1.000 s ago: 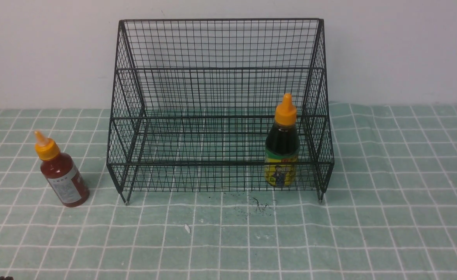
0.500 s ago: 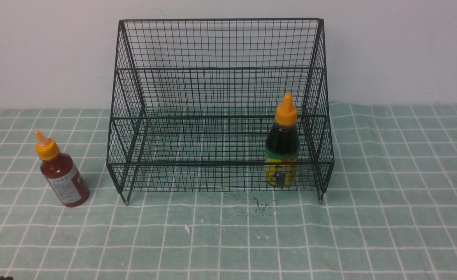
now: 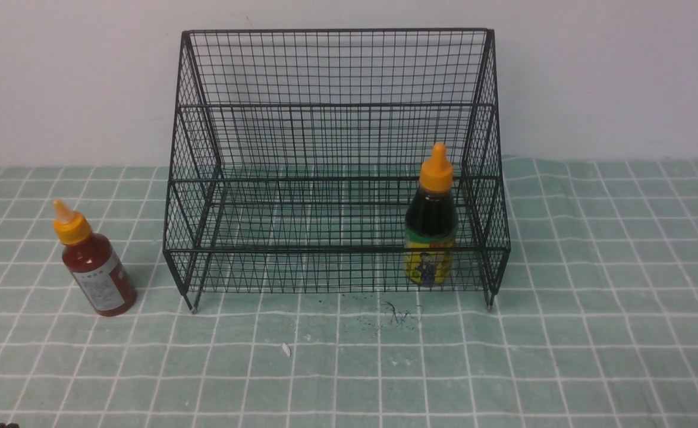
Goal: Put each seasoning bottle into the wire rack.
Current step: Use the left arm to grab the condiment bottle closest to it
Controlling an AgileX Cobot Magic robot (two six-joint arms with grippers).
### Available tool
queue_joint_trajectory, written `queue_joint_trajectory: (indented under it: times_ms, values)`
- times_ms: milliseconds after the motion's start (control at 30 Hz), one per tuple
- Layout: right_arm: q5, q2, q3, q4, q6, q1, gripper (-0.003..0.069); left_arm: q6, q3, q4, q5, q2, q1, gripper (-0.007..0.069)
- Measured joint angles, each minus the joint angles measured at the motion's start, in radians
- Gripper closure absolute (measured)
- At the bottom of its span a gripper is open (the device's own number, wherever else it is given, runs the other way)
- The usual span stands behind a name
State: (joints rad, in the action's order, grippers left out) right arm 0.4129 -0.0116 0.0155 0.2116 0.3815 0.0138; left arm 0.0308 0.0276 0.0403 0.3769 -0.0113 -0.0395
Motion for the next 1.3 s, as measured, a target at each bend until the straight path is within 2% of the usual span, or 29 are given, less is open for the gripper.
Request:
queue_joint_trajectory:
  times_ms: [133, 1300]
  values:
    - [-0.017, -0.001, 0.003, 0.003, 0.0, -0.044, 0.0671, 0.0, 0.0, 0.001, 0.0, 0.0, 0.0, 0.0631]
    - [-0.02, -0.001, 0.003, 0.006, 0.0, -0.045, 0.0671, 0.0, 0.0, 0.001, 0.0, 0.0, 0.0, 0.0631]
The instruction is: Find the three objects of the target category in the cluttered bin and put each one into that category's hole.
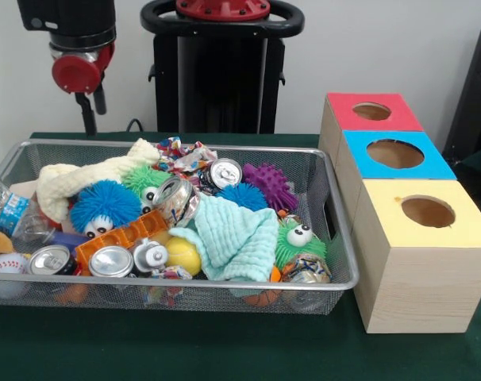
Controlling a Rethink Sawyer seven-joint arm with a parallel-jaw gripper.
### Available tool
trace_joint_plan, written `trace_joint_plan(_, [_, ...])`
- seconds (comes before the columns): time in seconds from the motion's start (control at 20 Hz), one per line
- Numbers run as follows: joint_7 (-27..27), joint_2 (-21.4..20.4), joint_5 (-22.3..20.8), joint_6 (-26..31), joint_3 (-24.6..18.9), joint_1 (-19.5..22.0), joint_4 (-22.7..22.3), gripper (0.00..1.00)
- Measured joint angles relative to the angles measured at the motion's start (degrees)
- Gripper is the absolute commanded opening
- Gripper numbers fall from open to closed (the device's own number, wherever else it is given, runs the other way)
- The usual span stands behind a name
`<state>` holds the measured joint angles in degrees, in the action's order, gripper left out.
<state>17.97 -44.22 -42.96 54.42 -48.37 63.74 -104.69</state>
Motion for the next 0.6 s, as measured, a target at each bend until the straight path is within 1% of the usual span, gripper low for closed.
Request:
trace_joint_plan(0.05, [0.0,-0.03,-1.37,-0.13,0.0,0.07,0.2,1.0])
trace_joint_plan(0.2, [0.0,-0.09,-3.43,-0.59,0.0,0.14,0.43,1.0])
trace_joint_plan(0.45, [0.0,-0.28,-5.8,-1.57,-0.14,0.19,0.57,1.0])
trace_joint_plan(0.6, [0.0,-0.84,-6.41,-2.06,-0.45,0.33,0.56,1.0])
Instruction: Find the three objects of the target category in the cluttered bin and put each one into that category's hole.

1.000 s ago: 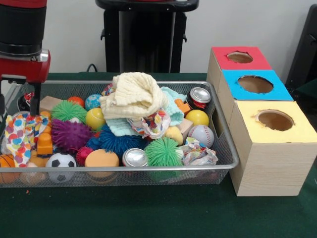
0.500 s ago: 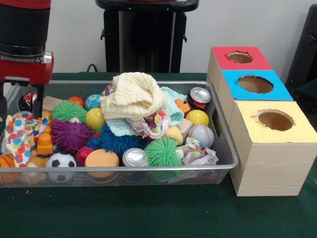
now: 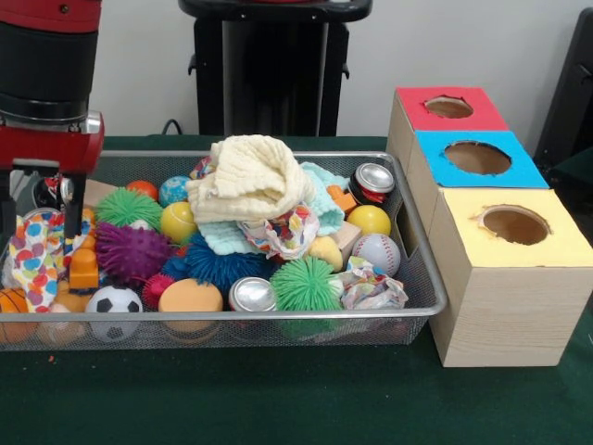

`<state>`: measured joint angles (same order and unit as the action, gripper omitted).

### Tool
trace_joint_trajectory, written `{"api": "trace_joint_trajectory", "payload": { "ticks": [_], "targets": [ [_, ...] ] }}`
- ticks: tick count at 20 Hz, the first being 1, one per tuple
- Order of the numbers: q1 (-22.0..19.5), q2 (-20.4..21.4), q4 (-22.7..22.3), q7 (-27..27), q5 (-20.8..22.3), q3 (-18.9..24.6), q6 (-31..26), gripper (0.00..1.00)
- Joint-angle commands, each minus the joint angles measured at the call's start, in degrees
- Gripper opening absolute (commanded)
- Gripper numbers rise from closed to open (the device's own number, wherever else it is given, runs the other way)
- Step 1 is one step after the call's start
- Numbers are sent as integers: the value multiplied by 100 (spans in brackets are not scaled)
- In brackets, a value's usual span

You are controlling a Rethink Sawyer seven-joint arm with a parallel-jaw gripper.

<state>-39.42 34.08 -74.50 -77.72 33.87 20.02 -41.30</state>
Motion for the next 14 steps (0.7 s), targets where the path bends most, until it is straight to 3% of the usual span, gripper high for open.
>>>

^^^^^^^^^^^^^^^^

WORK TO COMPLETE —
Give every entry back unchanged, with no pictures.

RESULT OF THIS EXERCISE —
1.000 s ago: 
0.500 s ago: 
now: 
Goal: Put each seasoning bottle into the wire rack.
Current step: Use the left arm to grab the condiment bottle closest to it
Controlling an AgileX Cobot Magic robot (two six-joint arms with grippers).
### Available tool
queue_joint_trajectory, written `queue_joint_trajectory: (indented under it: times_ms, values)`
- times_ms: milliseconds after the motion's start (control at 30 Hz), one per tuple
- Layout: right_arm: q5, q2, q3, q4, q6, q1, gripper (-0.003..0.069); left_arm: q6, q3, q4, q5, q2, q1, gripper (-0.007..0.069)
- Measured joint angles, each minus the joint angles measured at the motion's start, in radians
- Gripper closure absolute (measured)
- At the bottom of its span a gripper is open (the device's own number, wherever else it is given, runs the other way)
- The usual span stands behind a name
State: (joints rad, in the action's order, grippers left out) right arm 0.4129 -0.0116 0.0155 0.2116 0.3815 0.0138; left arm 0.0308 0.0276 0.0403 0.3769 -0.0113 -0.0395
Motion for the next 1.3 s, as measured, a target at each bend until the straight path is within 2% of the usual span, or 29 are given, less is open for the gripper.
Request:
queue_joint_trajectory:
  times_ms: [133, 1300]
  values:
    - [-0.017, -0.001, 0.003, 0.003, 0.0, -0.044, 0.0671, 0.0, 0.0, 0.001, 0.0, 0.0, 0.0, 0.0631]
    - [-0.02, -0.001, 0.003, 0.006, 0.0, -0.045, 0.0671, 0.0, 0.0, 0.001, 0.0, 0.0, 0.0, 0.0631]
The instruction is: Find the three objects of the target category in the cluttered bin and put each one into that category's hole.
Controlling a Rethink Sawyer seven-joint arm with a parallel-jaw gripper.
### Available tool
trace_joint_plan, written `trace_joint_plan(_, [_, ...])`
- seconds (comes before the columns): time in seconds from the motion's start (control at 20 Hz), one per line
- Numbers run as follows: joint_7 (-27..27), joint_2 (-21.4..20.4), joint_5 (-22.3..20.8), joint_6 (-26..31), joint_3 (-24.6..18.9), joint_1 (-19.5..22.0), joint_4 (-22.7..22.3), gripper (0.00..1.00)
- Measured joint angles relative to the angles measured at the motion's start (degrees)
- Gripper is the absolute commanded opening
- Gripper numbers fall from open to closed (the device's own number, wherever else it is given, runs the other way)
- The usual span stands behind a name
`<state>` holds the measured joint angles in degrees, in the action's order, gripper left out.
<state>17.97 -44.22 -42.96 54.42 -48.37 63.74 -104.69</state>
Motion for the next 0.6 s, as measured, a target at each bend until the straight path is within 1% of the usual span, gripper low for closed.
Request:
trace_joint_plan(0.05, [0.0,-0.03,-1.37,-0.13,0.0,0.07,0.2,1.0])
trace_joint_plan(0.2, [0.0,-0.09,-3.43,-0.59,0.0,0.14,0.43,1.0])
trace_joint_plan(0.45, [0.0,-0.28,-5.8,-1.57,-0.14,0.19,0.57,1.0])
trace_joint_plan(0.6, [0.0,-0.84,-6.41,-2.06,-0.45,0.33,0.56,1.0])
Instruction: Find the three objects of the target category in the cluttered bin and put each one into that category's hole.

1.000 s ago: 
0.500 s ago: 
now: 

`<state>`: measured joint angles (same order and unit as the action, gripper omitted).

### Tool
trace_joint_trajectory, written `{"api": "trace_joint_trajectory", "payload": { "ticks": [_], "targets": [ [_, ...] ] }}`
- ticks: tick count at 20 Hz, the first being 1, one per tuple
- Order of the numbers: q1 (-22.0..19.5), q2 (-20.4..21.4), q4 (-22.7..22.3), q7 (-27..27), q5 (-20.8..22.3), q3 (-18.9..24.6), q6 (-31..26), gripper (0.00..1.00)
- Joint-angle commands, each minus the joint angles measured at the call's start, in degrees
- Gripper opening absolute (commanded)
- Gripper numbers rise from closed to open (the device's own number, wherever else it is given, runs the other way)
- Step 1 is one step after the call's start
- Numbers are sent as integers: the value multiplied by 100 (spans in brackets are not scaled)
- In brackets, a value's usual span

You are controlling a Rethink Sawyer seven-joint arm with a parallel-jaw gripper.

<state>-39.42 34.08 -74.50 -77.72 33.87 20.02 -41.30</state>
Motion for the next 14 steps (0.7 s), targets where the path bends most, until it is straight to 3% of the usual span, gripper high for open.
>>>

There is no more to this exercise.